== Work instructions ==
Only the pictures are to be left out; return the rest of the data exactly as it stands.

== Exercise data ==

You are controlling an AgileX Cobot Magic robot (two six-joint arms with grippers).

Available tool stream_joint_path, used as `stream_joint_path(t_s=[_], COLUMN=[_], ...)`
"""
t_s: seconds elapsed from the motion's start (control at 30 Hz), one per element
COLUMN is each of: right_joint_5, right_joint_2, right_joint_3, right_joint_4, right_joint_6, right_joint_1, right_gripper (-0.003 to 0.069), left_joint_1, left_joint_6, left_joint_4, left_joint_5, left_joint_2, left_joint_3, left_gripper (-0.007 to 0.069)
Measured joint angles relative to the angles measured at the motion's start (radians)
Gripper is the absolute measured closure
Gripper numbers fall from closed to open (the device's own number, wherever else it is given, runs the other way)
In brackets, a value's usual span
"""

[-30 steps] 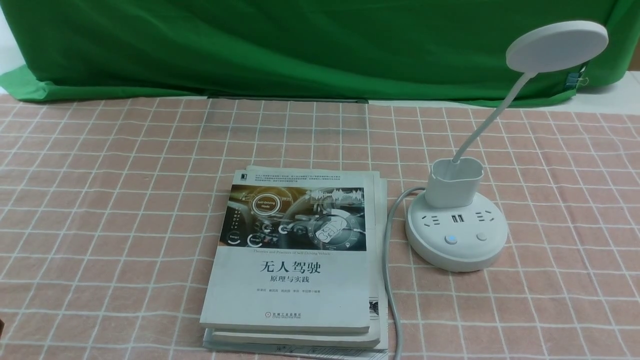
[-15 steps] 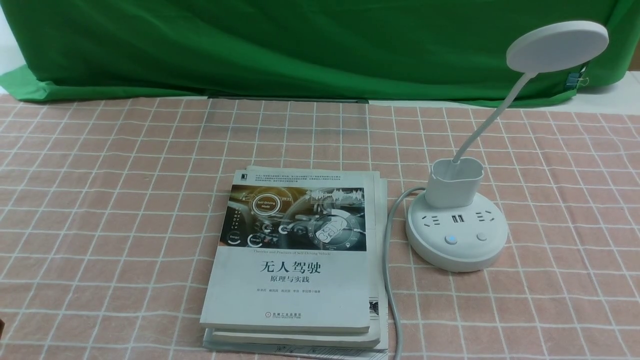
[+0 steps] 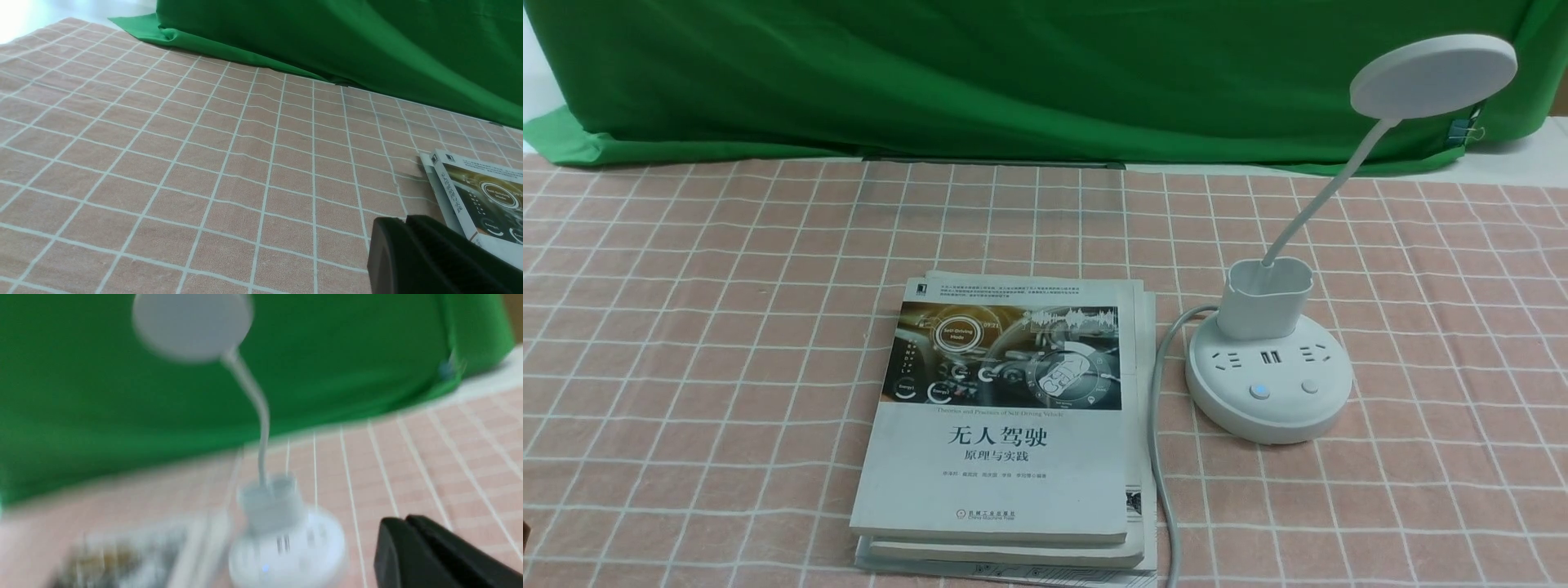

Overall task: Turn on the table lamp on the pink coffee tablecloth with your hand.
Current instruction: 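Press the button on the base of the white desk lamp with the right gripper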

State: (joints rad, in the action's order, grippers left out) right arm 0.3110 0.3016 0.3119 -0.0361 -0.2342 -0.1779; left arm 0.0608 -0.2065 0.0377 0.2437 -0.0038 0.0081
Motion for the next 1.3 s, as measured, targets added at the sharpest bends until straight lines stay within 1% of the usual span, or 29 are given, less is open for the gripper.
stream_joint_path(t_s=[0.1,0.13,0.2,0.23,0.27,0.3,0.47,0.57,0.77,0.97,1.1,1.3], right_joint_5=[0.257,0.311,0.401,0.415,0.444,0.453,0.462,0.459,0.358,0.339,0.336,0.331], right_joint_2=[0.259,0.324,0.466,0.495,0.605,0.657,0.937,1.040,1.215,1.340,1.438,1.484], right_joint_3=[0.211,0.266,0.347,0.355,0.401,0.429,0.542,0.597,0.669,0.711,0.780,0.837], right_joint_4=[0.001,0.001,0.001,0.001,0.001,0.001,0.001,-0.011,-0.054,-0.095,-0.116,-0.123], right_joint_6=[0.107,0.137,0.183,0.187,0.216,0.234,0.334,0.365,0.408,0.438,0.458,0.462], right_joint_1=[-0.063,-0.075,-0.100,-0.102,-0.113,-0.116,-0.117,-0.117,-0.116,-0.102,-0.093,-0.085], right_gripper=[0.0626,0.0626,0.0625,0.0624,0.0624,0.0624,0.0632,0.0631,0.0631,0.0631,0.0631,0.0631], left_joint_1=[0.000,0.000,0.000,0.000,0.000,0.000,0.000,0.000,0.000,0.000,0.000,0.000], left_joint_6=[0.000,0.000,0.000,0.000,0.000,0.000,0.000,0.000,-0.002,-0.001,-0.001,-0.001], left_joint_4=[0.000,0.000,0.000,0.000,0.000,0.000,0.000,0.000,0.000,0.000,0.000,0.000], left_joint_5=[0.000,0.000,0.000,0.000,0.000,0.000,0.000,0.000,0.000,0.000,0.000,0.000], left_joint_2=[0.000,0.000,0.000,0.000,0.000,0.000,0.000,0.000,0.000,0.000,0.000,0.000], left_joint_3=[0.000,0.000,0.000,0.000,0.000,0.000,0.000,0.000,0.000,0.000,0.000,0.000], left_gripper=[0.0606,0.0606,0.0606,0.0606,0.0606,0.0606,0.0606,0.0606,0.0606,0.0606,0.0606,0.0606])
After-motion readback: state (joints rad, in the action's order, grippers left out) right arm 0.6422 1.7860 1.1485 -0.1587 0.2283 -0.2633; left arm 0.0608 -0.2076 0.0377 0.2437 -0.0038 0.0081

== Reply to the task ==
You are controlling an AgileX Cobot Magic robot (two six-joint arms with grippers).

Available tool stream_joint_path, used as `stream_joint_path(t_s=[_], COLUMN=[_], ...)`
"""
t_s: seconds elapsed from the motion's start (control at 30 Hz), one per element
COLUMN is each of: right_joint_5, right_joint_2, right_joint_3, right_joint_4, right_joint_6, right_joint_1, right_gripper (-0.003 to 0.069), left_joint_1, left_joint_6, left_joint_4, left_joint_5, left_joint_2, left_joint_3, left_gripper (-0.007 to 0.069)
Measured joint angles relative to the angles measured at the motion's start (radians)
Gripper is the absolute measured closure
Gripper numbers fall from closed to open (the device's own number, wherever else it is given, runs the other way)
In brackets, a value's usual span
"""

[-30 steps] 
[-15 steps] 
[+0 steps] 

Overall task: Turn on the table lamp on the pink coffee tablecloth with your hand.
Current instruction: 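Press the button on the base of the white desk lamp with the right gripper
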
State: (joints rad, in the action's order, grippers left out) right arm 0.3110 0.3016 0.3119 -0.0361 -0.2342 -0.1779; left arm 0.0608 -0.2065 0.0377 0.2437 -0.0038 0.0081
Motion for the next 1.3 s, as measured, targets added at the sharpest bends until straight lines stay within 1% of the usual span, or 29 are given, less is open for the gripper.
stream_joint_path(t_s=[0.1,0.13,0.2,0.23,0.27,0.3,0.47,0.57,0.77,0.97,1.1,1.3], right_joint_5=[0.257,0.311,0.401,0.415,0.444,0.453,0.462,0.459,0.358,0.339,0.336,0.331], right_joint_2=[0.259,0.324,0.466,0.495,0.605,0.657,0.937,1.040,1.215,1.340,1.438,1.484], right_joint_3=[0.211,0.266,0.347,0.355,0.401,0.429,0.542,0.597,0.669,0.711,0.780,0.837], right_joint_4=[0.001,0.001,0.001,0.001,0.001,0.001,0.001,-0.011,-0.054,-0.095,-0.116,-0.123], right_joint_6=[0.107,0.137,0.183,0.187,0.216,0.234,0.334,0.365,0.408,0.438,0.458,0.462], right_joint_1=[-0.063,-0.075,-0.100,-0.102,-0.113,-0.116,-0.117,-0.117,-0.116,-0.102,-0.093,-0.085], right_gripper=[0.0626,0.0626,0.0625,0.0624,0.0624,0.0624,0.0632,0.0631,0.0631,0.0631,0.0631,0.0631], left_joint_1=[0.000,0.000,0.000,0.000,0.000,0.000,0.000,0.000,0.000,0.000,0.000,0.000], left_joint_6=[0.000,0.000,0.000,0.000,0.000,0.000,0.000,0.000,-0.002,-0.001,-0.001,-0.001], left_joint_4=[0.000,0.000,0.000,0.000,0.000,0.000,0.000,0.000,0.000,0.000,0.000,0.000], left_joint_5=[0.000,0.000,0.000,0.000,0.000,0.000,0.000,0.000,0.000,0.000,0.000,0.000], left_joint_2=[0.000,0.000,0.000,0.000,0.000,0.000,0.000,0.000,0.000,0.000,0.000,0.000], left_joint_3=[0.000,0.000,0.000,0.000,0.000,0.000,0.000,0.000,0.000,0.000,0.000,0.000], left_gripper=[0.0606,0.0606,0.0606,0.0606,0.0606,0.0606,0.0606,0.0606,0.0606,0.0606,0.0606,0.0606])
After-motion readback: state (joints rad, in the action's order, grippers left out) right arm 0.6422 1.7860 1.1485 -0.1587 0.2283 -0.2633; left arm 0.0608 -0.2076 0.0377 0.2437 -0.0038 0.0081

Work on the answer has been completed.